● **ACTIVITY**
After locating the line with "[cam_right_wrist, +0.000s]" in the entries below, output it and each following line up to and including the line with "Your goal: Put", exactly and without pictures.

--- MATERIALS PROVIDED ---

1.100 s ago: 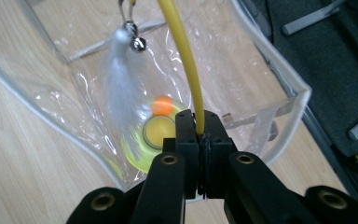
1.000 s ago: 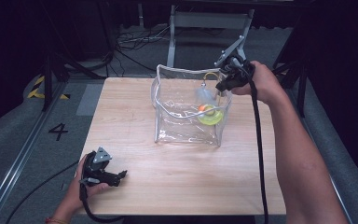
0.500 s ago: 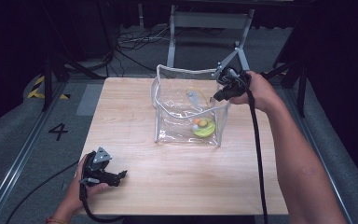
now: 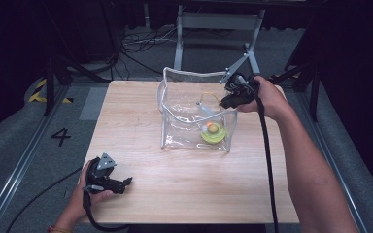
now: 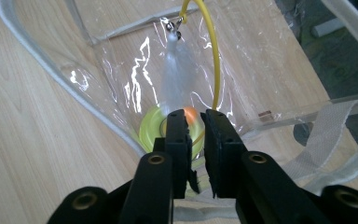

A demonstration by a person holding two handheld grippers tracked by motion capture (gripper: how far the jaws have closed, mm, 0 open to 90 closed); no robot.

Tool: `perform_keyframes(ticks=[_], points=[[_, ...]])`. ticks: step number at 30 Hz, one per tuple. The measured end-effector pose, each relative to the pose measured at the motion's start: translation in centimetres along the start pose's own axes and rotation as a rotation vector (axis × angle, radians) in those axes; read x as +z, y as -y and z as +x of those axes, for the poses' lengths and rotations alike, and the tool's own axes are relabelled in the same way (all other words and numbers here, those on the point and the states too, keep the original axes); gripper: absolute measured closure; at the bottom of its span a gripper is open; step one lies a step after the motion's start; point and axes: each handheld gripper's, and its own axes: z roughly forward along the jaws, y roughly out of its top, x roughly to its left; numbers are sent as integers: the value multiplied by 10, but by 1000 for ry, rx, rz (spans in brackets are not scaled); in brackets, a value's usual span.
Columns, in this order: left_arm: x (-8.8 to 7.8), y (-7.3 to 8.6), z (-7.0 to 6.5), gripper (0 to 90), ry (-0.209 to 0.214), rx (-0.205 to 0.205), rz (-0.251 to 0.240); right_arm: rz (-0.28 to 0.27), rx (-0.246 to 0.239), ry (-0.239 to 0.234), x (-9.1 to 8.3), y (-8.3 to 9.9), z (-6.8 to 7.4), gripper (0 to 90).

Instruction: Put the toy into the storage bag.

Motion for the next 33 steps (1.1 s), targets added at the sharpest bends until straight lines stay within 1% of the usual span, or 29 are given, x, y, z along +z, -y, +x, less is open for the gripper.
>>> perform_keyframes(ticks=[3,5,8,9,11,12,14,15,16,20,22,24,26,27,29,33], points=[[0,0,0,6,-1,0,1,-21,2,11,-4,2,2,764],[0,0,0,6,-1,0,1,-35,4,30,-7,3,4,752],[0,0,0,7,-1,0,1,-45,0,32,-11,6,6,726],[0,0,0,6,0,0,0,-50,2,40,-13,7,7,722],[0,0,0,6,0,0,0,-60,0,60,-18,10,9,683],[0,0,0,7,0,0,0,-70,4,80,-22,12,11,647],[0,0,0,7,-1,0,1,-86,11,83,-27,17,11,625],[0,0,0,7,0,0,0,-92,17,102,-30,19,11,609],[0,0,0,7,0,0,0,-94,22,108,-31,21,11,597],[0,0,0,6,-1,-1,0,-102,29,126,-39,29,12,556],[0,0,0,6,-1,-1,0,-115,38,136,-42,34,11,539],[0,0,0,7,-1,-1,0,-118,45,151,-46,39,11,493],[0,0,0,6,-1,-1,0,-129,50,153,-49,43,11,483],[0,0,0,6,-1,-1,0,-133,58,161,-51,46,11,465],[0,0,0,6,-1,-1,0,-134,63,177,-55,51,12,458],[0,0,0,6,-1,-1,0,-145,68,184,-59,62,14,417]])
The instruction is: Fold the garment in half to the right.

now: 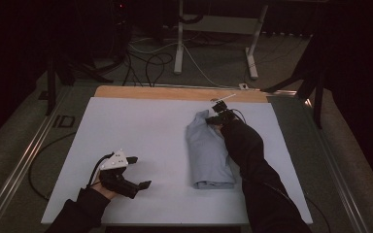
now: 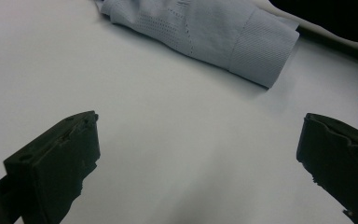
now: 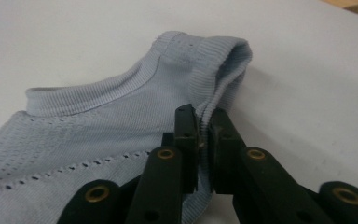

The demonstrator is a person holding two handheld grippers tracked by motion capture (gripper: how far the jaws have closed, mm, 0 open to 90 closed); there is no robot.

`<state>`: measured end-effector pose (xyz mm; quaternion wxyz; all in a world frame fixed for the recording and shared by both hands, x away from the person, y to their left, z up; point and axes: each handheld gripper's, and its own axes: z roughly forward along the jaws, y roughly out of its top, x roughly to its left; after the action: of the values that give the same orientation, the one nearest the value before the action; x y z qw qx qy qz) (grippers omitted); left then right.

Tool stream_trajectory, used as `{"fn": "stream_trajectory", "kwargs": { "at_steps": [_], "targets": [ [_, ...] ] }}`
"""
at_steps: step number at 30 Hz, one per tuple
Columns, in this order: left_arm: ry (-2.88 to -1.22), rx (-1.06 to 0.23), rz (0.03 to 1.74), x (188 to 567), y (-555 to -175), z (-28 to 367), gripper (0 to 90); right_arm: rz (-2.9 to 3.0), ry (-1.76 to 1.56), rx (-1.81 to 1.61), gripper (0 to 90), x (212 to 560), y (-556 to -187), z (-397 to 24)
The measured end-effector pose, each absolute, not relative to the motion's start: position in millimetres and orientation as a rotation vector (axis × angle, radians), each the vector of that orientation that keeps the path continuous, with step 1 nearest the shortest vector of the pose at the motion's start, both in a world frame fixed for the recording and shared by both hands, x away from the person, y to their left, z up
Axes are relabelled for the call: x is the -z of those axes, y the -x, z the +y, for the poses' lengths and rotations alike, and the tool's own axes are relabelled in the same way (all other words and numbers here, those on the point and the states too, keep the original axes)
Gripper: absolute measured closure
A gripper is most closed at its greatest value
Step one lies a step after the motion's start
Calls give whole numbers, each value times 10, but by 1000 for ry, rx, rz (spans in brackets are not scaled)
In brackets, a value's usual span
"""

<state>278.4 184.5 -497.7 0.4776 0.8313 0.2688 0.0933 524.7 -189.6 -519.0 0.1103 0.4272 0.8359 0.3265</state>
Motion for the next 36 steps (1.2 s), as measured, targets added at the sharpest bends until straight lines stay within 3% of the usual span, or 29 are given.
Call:
{"fn": "stream_trajectory", "kwargs": {
  "at_steps": [2,3,4,6,7,8,12,20,27,36],
  "targets": [
    [-2035,-233,646,4972,-2780,1842,3,2448,-1248,-954,779,5190,-5246,-1892],
    [-2029,-236,651,4962,-2781,1856,3,2426,-1253,-940,673,5192,-5247,-1901],
    [-2029,-236,651,4962,-2781,1856,3,2426,-1253,-940,673,5192,-5247,-1901],
    [-2024,-241,654,4949,-2779,1873,3,2415,-1280,-960,469,5169,-5255,-1947],
    [-2028,-244,653,4944,-2779,1879,3,2415,-1280,-960,469,5169,-5255,-1947],
    [-2030,-251,655,4934,-2783,1899,3,2416,-1254,-986,339,5136,-5249,-1962],
    [-2031,-260,663,4923,-2784,1931,3,2437,-1211,-1060,207,5008,-5204,-1980],
    [-2030,-261,661,4939,-2742,1964,3,2478,-1117,-1154,137,4782,-5013,-1916],
    [-2041,-271,654,4937,-2701,1996,3,2482,-1026,-1178,139,4668,-4760,-1908],
    [-2038,-286,677,4952,-2668,2093,3,2476,-910,-1258,141,4473,-4086,-1984]
  ]
}}
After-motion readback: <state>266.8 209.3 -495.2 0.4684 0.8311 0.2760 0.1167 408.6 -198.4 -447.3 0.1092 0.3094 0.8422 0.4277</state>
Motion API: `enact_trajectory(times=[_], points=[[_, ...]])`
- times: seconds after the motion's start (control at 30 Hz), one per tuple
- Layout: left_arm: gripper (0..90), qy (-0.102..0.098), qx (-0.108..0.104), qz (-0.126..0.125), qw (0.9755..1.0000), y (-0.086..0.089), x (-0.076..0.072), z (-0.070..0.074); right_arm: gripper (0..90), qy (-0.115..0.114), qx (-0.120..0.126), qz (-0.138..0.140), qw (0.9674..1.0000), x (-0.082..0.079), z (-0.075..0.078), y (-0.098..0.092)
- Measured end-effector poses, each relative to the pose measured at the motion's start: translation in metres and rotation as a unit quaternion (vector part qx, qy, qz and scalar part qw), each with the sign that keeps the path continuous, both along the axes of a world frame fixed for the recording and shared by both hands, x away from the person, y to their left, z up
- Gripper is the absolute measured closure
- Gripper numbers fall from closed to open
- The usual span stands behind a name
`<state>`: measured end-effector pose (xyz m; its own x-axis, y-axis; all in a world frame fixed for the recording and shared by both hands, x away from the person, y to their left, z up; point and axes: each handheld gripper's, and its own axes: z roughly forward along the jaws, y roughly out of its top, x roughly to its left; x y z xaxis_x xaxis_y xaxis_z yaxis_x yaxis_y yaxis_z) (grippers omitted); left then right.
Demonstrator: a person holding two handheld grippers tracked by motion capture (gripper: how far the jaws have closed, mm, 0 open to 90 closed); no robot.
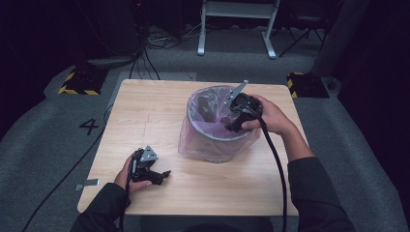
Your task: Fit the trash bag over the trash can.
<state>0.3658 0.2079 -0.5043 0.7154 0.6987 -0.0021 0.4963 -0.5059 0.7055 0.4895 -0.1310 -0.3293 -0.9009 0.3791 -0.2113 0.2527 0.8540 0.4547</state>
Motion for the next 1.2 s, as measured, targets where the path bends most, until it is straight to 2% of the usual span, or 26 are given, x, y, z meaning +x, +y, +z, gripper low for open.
enact_trajectory(times=[0.07, 0.17, 0.23, 0.33, 0.4, 0.43, 0.7, 0.8, 0.87, 0.93, 1.03, 1.2], points=[[9.9, 0.000, 0.000, 0.000, 1.0000, 0.000, 0.000, 0.000, 22.3, -0.008, 0.021, -0.001, 0.9998, -0.002, 0.002, -0.003], [9.9, 0.000, 0.000, 0.000, 1.0000, 0.000, 0.000, 0.000, 21.8, -0.035, 0.047, -0.008, 0.9982, -0.007, 0.005, -0.009], [9.9, 0.002, 0.000, 0.000, 1.0000, 0.000, 0.000, 0.000, 21.3, -0.039, 0.071, -0.010, 0.9967, -0.009, 0.008, -0.013], [9.9, 0.001, -0.001, 0.000, 1.0000, 0.000, 0.000, 0.000, 21.6, -0.056, 0.105, -0.021, 0.9926, -0.014, 0.012, -0.019], [9.9, 0.000, -0.001, 0.000, 1.0000, 0.000, 0.000, 0.000, 21.7, -0.054, 0.133, -0.029, 0.9893, -0.015, 0.014, -0.026], [9.9, 0.000, 0.000, 0.000, 1.0000, 0.000, 0.000, 0.000, 21.4, -0.057, 0.139, -0.034, 0.9881, -0.016, 0.015, -0.028], [9.8, 0.000, -0.001, -0.001, 1.0000, 0.000, 0.000, 0.000, 19.4, -0.083, 0.181, -0.050, 0.9787, -0.027, 0.021, -0.046], [9.9, 0.001, -0.002, 0.000, 1.0000, 0.000, 0.000, 0.000, 19.4, -0.103, 0.184, -0.056, 0.9759, -0.035, 0.025, -0.052], [9.8, 0.000, 0.000, -0.001, 1.0000, 0.000, 0.000, 0.000, 19.5, -0.104, 0.195, -0.056, 0.9736, -0.040, 0.028, -0.057], [9.8, 0.001, -0.001, 0.000, 1.0000, 0.000, 0.000, 0.000, 20.2, -0.110, 0.209, -0.057, 0.9700, -0.046, 0.032, -0.062], [9.8, 0.000, 0.000, -0.001, 1.0000, 0.000, 0.000, 0.000, 19.6, -0.114, 0.216, -0.057, 0.9682, -0.053, 0.034, -0.068], [9.9, 0.001, -0.001, 0.000, 1.0000, 0.000, 0.000, 0.000, 18.4, -0.120, 0.206, -0.067, 0.9688, -0.065, 0.032, -0.079]])
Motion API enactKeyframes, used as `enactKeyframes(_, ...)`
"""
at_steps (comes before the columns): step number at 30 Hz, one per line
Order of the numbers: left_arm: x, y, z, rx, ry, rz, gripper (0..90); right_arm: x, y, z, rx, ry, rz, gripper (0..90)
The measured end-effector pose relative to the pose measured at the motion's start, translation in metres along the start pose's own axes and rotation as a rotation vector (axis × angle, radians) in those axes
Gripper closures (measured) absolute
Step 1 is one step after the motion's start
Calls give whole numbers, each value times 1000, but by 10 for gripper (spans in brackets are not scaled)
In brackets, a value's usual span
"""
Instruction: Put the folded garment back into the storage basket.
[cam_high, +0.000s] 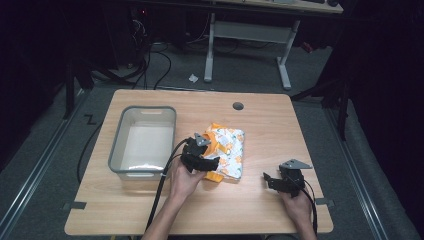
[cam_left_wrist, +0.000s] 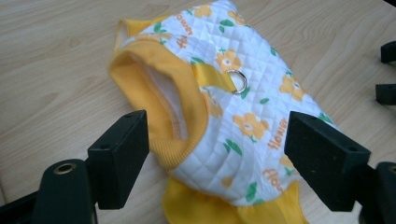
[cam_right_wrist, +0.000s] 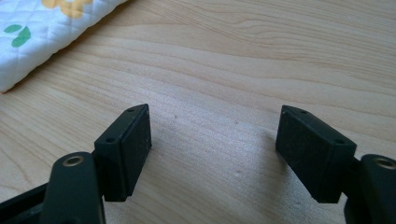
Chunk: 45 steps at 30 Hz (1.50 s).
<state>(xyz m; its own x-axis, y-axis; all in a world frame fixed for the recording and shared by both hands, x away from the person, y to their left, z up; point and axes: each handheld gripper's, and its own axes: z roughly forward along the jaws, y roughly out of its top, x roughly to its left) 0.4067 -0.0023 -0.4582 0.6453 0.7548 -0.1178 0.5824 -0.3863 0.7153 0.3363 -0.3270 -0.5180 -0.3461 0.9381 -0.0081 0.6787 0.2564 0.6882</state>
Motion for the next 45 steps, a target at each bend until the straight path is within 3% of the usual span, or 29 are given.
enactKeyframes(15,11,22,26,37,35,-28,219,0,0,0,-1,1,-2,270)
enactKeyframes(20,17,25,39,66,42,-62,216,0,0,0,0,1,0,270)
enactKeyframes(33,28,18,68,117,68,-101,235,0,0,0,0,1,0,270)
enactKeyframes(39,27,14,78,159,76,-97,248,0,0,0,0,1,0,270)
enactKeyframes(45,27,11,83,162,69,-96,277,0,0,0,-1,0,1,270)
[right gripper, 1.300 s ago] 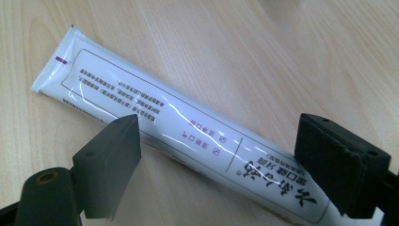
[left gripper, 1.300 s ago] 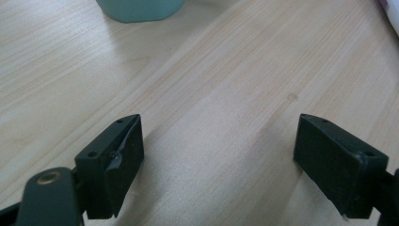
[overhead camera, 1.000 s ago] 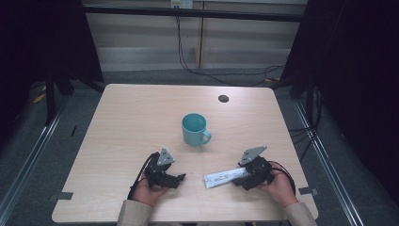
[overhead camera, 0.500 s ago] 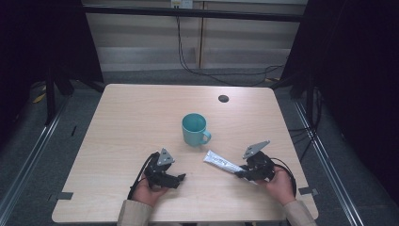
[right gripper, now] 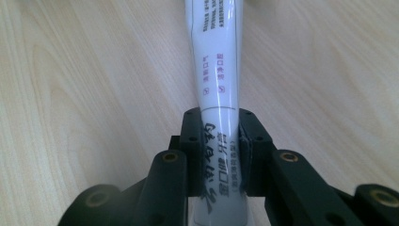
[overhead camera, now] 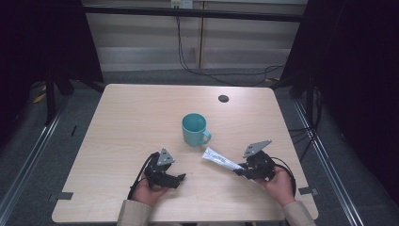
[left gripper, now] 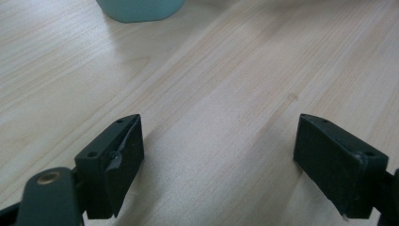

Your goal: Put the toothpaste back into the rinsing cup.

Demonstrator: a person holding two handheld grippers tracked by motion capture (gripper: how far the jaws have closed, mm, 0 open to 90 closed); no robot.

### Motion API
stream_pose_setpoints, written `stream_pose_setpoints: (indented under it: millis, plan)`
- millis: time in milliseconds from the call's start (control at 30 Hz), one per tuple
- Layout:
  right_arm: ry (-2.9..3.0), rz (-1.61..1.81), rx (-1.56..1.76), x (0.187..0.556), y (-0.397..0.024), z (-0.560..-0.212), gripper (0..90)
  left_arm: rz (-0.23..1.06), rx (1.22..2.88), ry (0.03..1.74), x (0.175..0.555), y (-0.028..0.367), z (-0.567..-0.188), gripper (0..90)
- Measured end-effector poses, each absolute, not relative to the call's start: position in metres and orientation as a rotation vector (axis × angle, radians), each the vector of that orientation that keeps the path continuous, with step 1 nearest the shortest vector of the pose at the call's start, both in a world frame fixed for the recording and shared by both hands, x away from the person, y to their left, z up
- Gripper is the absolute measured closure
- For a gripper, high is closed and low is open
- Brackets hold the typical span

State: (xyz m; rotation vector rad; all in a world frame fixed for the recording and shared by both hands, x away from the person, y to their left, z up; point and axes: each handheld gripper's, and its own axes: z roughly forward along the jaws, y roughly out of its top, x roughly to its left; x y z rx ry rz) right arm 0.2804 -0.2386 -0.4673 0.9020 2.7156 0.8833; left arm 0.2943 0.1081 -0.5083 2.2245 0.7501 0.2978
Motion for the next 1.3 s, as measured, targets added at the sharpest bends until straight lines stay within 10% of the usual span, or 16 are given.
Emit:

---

● **WRITTEN SOLUTION**
[cam_right_wrist, +0.000s] 
Chunk: 45 steps at 30 Hz (1.50 s).
<state>(xyz m; its own x-axis, y-axis; all in a world frame fixed for the recording and shared by both hands, x away from the person, y to their left, z up; point and axes: each handheld gripper's, and its own axes: z roughly forward along the jaws, y roughly out of its top, x roughly to its left) 0.4067 -0.0023 -0.4582 0.6453 0.7548 -0.1178 0.5824 -0.3863 0.7153 0.3363 -0.3270 -0.5180 -0.3461 0.9381 -0.0081 0.6787 0.2564 0.6882</state>
Motion for the next 45 steps, a target at each bend until the straight path is within 3% of the usual span, or 29 are given.
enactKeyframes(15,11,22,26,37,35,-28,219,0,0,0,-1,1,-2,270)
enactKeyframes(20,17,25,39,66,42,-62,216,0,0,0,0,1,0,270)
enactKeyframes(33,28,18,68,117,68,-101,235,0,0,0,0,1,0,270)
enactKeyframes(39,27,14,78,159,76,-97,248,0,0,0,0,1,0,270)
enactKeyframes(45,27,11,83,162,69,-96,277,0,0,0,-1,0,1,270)
[right gripper, 1.300 s ago] 
[left gripper, 1.300 s ago] 
[overhead camera, 1.000 s ago] 
[overhead camera, 0.500 s ago] 
[right gripper, now] 
[overhead camera, now] 
[left gripper, now] 

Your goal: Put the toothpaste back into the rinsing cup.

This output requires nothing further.